Submit an amendment

When the Royal Melbourne Hospital (RMH) is the reviewing HREC

As the reviewing HREC, RMH only need to be informed of a change in Principal Investigator or Contact Person (i.e. trial coordinator) at each site in which RMH HREC are providing ethical approval.

Other changes, such as Associate Investigators from sites other than RMH do not need to be submitted to the RMH HREC. However, these amendments are required to be submitted directly to the local site governance office for review.

When RMH is a site (Governance review)

If RMH is a site, all changes in RMH site personnel (Principal Investigators, Associate Investigators, Student Research, Research Coordinator, Contact person) need to be submitted to the Office for Research for review.

Required documentation

• Additional Personnel Form
• Curriculum Vitae Form for the new researcher (if not received in the last 3 years). This should be sent via email to CVsFolder@mh.org.au.
• Updated PICFs: If the new personnel will be involved in consenting patients please consider adding the new investigator to the PICF. It is acceptable to wait until other PICF changes are being initiated to save numerous version changes. Please state this on the amendment form if that is what you intend to do.
• If you are adding an investigator (including student researchers) to the project and there is no research agreement in place between RMH and the investigators' organisation, please complete and submit a research collaboration agreement (MACH template) between Melbourne Health (Legal entity name for RMH) and the investigators' organisation.
  Note: the new agreement must not be in conflict with existing agreements for the project.
  Submit the new draft and all existing agreements for review.
• GCP training – Provide copies of GCP certificates for all members of the RMH research team. GCP training remains current for 3 years. For more details and requirements refer to the Education and Training webpage.

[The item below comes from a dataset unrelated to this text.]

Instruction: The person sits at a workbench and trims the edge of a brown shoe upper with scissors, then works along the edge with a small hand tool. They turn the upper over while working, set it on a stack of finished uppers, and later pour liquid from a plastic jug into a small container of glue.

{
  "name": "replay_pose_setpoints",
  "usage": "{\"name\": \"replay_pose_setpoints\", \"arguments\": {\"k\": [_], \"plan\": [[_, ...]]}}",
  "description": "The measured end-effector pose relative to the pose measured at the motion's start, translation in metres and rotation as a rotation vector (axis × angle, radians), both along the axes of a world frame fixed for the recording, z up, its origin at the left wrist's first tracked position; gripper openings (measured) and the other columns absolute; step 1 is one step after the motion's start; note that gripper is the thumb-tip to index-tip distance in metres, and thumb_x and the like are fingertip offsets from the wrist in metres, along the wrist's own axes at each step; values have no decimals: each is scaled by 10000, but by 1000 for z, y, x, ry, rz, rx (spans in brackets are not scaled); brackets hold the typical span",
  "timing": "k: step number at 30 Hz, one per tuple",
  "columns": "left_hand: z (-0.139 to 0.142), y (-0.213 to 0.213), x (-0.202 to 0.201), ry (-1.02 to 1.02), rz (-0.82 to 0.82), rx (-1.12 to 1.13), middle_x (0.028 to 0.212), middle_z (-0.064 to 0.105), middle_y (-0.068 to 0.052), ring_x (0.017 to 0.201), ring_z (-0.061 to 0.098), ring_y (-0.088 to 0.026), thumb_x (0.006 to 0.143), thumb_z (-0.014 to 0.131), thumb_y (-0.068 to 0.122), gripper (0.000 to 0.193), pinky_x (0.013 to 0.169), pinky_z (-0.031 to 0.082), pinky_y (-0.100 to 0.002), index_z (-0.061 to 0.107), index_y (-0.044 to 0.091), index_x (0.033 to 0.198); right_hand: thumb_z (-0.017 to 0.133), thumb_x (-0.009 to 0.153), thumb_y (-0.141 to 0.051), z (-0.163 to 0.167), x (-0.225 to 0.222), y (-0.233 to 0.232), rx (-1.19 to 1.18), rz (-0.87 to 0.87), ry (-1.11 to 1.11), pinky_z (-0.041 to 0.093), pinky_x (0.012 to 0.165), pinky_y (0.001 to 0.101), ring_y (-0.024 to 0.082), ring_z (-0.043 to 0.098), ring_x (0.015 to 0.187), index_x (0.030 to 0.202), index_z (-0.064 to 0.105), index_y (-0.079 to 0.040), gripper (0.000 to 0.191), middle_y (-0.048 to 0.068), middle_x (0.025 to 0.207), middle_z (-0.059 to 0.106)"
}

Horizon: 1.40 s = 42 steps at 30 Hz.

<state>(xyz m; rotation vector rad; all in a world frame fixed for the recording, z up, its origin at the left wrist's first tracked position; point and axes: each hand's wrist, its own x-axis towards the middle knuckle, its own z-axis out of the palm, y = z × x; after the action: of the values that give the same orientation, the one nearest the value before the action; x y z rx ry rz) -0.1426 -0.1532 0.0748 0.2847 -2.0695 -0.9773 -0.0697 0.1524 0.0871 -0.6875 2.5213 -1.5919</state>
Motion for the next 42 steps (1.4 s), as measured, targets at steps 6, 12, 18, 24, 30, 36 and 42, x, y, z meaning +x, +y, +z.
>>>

Generally, this can only be done for studies that have been reviewed under the Streamlined Ethical Review Process (SERP) or the National Mutual Acceptance (NMA) system. For studies that do not fit into these categories, please contact the Office for Research for information on your options for adding a study site.

For sites that do not use Ethics Review Manager (ERM) - which are sites outside of Victoria and Queensland - contact the Coordinating Office by telephone for assistance when creating an SSA for these sites on +614 0827 4054.

• If converting from a single site to multisite project submit a new master PICF.
• If commercially sponsored - Updated CTN and Indemnities as required
• If radiation involved (including pre-MRI safety screening examinations) – If standard care, submit the HREC radiation notification letter to be completed and signed by the Principal Investigator for each site. If additional to standard clinical care, an independent assessment report by a Medical Physicist (RSO report) must be included in the submission - one report for each applicable site.
• If new site is Catholic institution - site specific PICF with Catholic approved pregnancy wording
• If addition of the new site involves a new collaboration between RMH and another institution and there is not a research agreement in place between these two institutions, you will need to submit an agreement for review and signing. Please refer to the governance page for details on research agreements.

• Addition of a Private Site: Where RMH is the reviewing HREC, the private site/s being added under RMH ethics approval need to confirm they accept the conditions of RMH HREC review by signing an agreement to undertake ethical review of human research for an external entity.
  This agreement only needs to be signed once per private organisation (not per study). Please contact the Office for Research to see if there is already an agreement in place. If not, a private site agreement will be required.

• Additional Personnel Form

• Curriculum Vitae Form for the new researcher (if not received in the last 3 years). This should be sent via email to CVsFolder@mh.org.au.

• Clear description of the rationale for the changes (including a summary of changes) to the protocol and whether this warrants Participant Information and Consent Forms (PICF) changes. If PICF changes are required, consider using a PICF addendum and outline if/how patients will be re-consented.
• Tracked and clean version of protocol/PICF
• If increase in number of tests/visits:
  • Updated statement of approval from relevant service departments
  • Updated budget for sign off by Management Accountant - Research
  • Updated Clinical Trial Research Agreement

For investigator-initiated studies where you would like to have additional tests/data sent to a new collaborator - e.g. blood samples to the Walter Eliza Hall Institute for extra/new testing.

• Additional Personnel Form for the new collaborator
• Curriculum Vitae for new collaborator to be emailed to CVsFolder@mh.org.au.
• Updated protocol of what new collaborator is doing. eg how are samples/data being sent (must be de-identified), for how long and how/when will they be destroyed.
• Updated PICF informing participants that their data/samples are going offsite and, if required, include whether the data/samples are coded, how long they will be kept for and how they will be destroyed.
• An agreement between the RMH Principal Investigator and the collaborator. The type of agreement depends on the nature of the collaboration. Please contact the Governance team to discuss before submission. As a rough guide:
  • Material Transfer Agreement - if you are giving the samples to a third party and have no further involvement.
  • Research Collaboration Agreement - if you are giving the samples to a third party and obtaining results back from them (eg. the research is now jointly badged).